■ WHAT YOU NEED TO DO: Across all the records, filter for lines with the word "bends" and copy them.

■ Data entries:
◆ ◆ ◆ ◆ ◆ ◆ ◆

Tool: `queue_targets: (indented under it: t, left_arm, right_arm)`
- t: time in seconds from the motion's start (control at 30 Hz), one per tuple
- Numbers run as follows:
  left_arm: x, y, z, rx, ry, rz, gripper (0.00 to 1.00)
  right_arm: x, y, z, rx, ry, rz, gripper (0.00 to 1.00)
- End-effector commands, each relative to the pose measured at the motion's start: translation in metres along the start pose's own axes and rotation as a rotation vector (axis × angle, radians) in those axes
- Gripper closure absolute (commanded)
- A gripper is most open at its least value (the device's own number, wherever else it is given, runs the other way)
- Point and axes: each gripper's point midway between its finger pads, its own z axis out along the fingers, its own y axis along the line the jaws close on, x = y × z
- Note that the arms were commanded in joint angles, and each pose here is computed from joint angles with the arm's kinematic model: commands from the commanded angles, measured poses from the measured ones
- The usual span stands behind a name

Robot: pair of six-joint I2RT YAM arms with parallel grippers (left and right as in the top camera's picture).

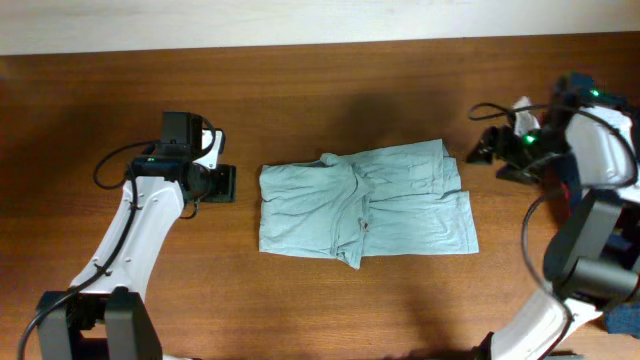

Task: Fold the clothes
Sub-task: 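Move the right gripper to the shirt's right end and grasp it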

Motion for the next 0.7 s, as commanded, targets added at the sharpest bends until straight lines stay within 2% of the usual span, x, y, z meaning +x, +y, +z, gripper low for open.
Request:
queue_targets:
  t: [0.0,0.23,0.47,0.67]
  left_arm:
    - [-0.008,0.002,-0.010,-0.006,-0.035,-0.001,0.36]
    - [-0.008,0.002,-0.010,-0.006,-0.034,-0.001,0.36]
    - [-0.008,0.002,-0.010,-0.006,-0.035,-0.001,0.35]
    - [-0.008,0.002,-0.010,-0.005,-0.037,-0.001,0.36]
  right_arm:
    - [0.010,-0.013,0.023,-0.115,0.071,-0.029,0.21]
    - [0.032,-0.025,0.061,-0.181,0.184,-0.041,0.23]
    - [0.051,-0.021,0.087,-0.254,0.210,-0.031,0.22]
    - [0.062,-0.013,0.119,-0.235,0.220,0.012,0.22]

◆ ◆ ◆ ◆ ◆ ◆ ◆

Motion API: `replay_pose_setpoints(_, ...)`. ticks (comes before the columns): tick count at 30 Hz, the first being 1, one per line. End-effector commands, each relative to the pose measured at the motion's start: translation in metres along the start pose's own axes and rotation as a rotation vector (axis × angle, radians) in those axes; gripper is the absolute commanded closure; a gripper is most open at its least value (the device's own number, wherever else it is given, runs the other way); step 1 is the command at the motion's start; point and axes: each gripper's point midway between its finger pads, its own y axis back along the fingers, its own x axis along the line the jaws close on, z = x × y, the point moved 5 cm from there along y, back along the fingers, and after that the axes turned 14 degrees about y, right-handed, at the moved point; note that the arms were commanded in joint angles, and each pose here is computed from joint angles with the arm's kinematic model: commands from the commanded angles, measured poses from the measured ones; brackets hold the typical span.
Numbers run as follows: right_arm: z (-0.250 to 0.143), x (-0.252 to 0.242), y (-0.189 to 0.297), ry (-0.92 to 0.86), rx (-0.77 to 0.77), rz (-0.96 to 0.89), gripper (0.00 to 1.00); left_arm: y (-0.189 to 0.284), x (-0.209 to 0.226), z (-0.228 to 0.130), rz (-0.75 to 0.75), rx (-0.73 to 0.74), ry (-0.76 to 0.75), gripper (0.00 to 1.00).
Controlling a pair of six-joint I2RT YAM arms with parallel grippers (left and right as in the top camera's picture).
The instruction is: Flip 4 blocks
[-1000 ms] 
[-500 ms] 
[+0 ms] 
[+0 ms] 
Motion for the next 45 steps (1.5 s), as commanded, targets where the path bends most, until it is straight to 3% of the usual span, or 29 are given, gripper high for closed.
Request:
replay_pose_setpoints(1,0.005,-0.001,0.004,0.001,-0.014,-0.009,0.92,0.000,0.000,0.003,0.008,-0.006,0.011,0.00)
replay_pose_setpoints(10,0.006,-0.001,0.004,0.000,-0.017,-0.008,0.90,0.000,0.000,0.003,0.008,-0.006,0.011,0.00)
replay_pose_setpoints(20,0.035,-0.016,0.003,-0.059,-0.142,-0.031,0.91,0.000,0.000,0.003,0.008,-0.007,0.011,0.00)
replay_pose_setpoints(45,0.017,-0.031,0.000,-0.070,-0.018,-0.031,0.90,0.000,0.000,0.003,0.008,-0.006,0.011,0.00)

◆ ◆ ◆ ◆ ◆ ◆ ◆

■ WRITTEN RESPONSE:
Motion for the next 0.7 s, as commanded, targets added at the sharpest bends until straight lines stay within 2% of the usual span, x, y, z meaning +x, +y, +z, gripper low for open.
Motion for the next 45 steps (1.5 s), as commanded, targets where the path bends most, until it is straight to 3% of the usual span, or 29 are given, gripper high for closed.

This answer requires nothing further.